Employee training is essential for businesses of all sizes. For the employer, it can ensure that employees receive the right skills with the employee training that enables them to complete the tasks in their individual roles. For the employee, it can provide motivation in that they are learning something of value, employee training will increase loyalty to the business, and various employee training programs will help them to feel more engaged in their work.
Before getting started with employee training programs, it is necessary to find the learning gap that represents the skills that are missing and the skills that are required. This can be achieved by conducting surveys, which can be coordinated with human resources. For small businesses, the areas of education that are commonly required include the following:
In a world where computing systems are used in every industry and field, IT training is one topic that cannot be avoided. Employees that are not even in IT roles will most probably require at least one level of technical training in order to complete their tasks. This employee training could help to understand the background and everyday workings of the cloud computing systems that the company uses. It could also be related to the process automation technology that the company uses and the related protocols. With new technologies developing by the day, it is a challenge for businesses to keep up with the new skills required.
For small businesses that don’t have the funding to employ an accountant, but would prefer to keep their financial records in the house, training programs in financial management will be required. With many new digital solutions for accounting, tax management, billing and invoicing, payroll, and more, the more time-consuming and laborious tasks can be removed, making the job easier. This means much of the workload that calls for accounting skills can be sidestepped, as familiarity with financial solutions is more of a priority.
With a greater emphasis on data privacy in the digital age, there are new data privacy regulations being enacted by governments. Chief among these is the General Data Protection Regulation (GDPR), which applies to all EU citizens and any organization that processes their data. This and other data laws affect all businesses that deal with the data of customers, and failing to follow the strict guidelines can result in hefty fines. The EU has already proved to businesses that it is ready to impose the penalties in all cases, so meeting compliance is crucial.
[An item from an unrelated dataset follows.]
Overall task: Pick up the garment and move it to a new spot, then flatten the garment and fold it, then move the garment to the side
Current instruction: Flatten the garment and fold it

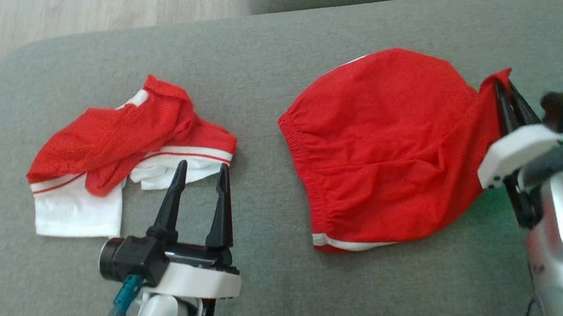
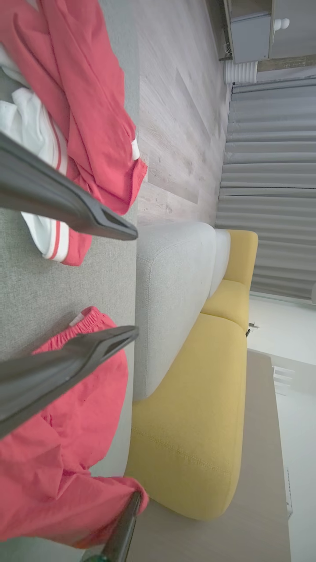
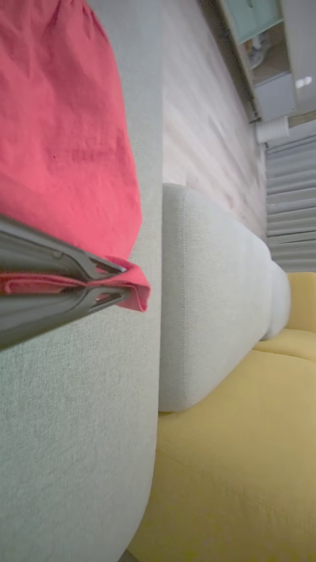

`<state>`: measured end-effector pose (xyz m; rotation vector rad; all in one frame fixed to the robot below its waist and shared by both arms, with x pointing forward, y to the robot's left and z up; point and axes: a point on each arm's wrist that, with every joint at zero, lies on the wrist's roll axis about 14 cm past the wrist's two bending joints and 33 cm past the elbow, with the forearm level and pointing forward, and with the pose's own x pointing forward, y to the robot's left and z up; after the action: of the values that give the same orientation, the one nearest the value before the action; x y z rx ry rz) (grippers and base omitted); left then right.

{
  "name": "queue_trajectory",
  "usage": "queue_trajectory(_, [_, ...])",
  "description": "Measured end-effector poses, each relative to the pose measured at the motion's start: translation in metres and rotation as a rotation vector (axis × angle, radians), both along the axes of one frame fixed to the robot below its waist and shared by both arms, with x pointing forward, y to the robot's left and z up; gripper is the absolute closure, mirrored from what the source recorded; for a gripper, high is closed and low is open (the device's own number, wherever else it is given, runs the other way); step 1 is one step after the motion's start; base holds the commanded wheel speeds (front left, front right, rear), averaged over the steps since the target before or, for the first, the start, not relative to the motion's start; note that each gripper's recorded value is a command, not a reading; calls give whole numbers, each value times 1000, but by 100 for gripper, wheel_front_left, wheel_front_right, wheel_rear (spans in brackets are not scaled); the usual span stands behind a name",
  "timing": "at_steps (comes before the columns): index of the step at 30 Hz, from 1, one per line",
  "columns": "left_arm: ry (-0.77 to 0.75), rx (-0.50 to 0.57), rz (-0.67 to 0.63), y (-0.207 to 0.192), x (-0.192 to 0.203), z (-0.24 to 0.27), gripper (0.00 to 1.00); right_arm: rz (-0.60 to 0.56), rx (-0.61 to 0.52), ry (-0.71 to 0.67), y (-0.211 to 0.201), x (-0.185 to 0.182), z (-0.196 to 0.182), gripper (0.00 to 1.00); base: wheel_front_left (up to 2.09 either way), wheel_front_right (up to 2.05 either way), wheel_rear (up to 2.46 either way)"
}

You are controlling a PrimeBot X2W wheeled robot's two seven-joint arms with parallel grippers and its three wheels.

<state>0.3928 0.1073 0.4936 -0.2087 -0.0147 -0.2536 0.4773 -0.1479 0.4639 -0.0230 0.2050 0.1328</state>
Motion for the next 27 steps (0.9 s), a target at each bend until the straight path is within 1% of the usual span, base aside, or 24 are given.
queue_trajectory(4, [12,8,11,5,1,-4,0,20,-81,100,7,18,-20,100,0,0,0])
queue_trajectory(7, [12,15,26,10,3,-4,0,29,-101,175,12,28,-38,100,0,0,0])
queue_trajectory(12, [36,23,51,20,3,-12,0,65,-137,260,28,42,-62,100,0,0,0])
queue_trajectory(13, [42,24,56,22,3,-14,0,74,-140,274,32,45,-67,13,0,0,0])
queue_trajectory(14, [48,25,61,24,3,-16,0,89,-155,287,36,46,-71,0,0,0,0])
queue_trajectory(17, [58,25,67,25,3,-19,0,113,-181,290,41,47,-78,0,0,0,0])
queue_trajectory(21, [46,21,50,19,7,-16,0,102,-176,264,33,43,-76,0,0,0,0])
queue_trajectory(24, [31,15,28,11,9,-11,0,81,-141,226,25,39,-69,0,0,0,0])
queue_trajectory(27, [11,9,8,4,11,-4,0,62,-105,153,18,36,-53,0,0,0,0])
While hard skills are the ones that we often identify as being more quantifiable, and therefore more useful, soft skills are the ones that can really make the difference. These are the human skills that include communication, conflict resolution, problem-solving, ethics, emotional intelligence, and team management. Hard skills are essential in the completion of certain tasks, but without adequate interpersonal skills, it can be difficult to apply them in the most productive way. These skills can come more naturally to some, but they can also be learned consciously.
Products and services are at the heart of every business, so product and service training is important to make sure all employees are able to perform at their best. Especially in the cases that employees are interacting with customers or clients, they need to be able to demonstrate full knowledge of everything the business provides. Training will be necessary when new members join the team or when new products or services are introduced. This kind of training is more specific, and each individual business may need to take more control in organizing the course content.
Cybercrime is still on the rise, even in the face of a global pandemic. This is not merely a concern for large corporations, as 65,000 attempted cyber attacks target small businesses in the UK every day. A surprisingly high proportion of data breaches are caused by an insider threat, though in many cases this is unintentional. This fact highlights that in a significant number of businesses, education in cybersecurity is not sufficient. Training in cybersecurity does not only need to be provided, but it must also be given on an ongoing basis.
A larger proportion of business fields are increasingly competitive, which has put a greater focus on the customer experience. This trend is exacerbated by the widespread adoption of Customer Relation Management (CRM) systems, which provide customer-related data that businesses can build their marketing and other similar strategies around. Customers have come to expect a higher level of customer service, so companies that fail to provide this may lose out to their competitors. Where customer service is given, only the best service will be acceptable. This means the staff that interacts with customers must receive training in customer service, as well as the unique core values of the particular business.
Most governments around the world require staff to be trained in emergency aid, and essential medical supplies to be kept at businesses. In the UK, this is under the Health and Safety Regulations of 1981. It is also common sense that businesses prepare for medical emergencies when there are employees, clients, or customers at the workplace. Staff must be trained in emergency aid so that there is at least one first aider on-site at all times. Training in dealing with emergencies is a useful skill but also a minimum requirement.
It is sometimes a challenge to find the time and resources for training, but in many areas, this can be critical to the success of a business. There are also many types of training that will be highly beneficial to a business. However, while it may seem as if each of these training areas is important – and they are – it is equally necessary to select the training programs that are most essential to business operations or those with the biggest possible impact.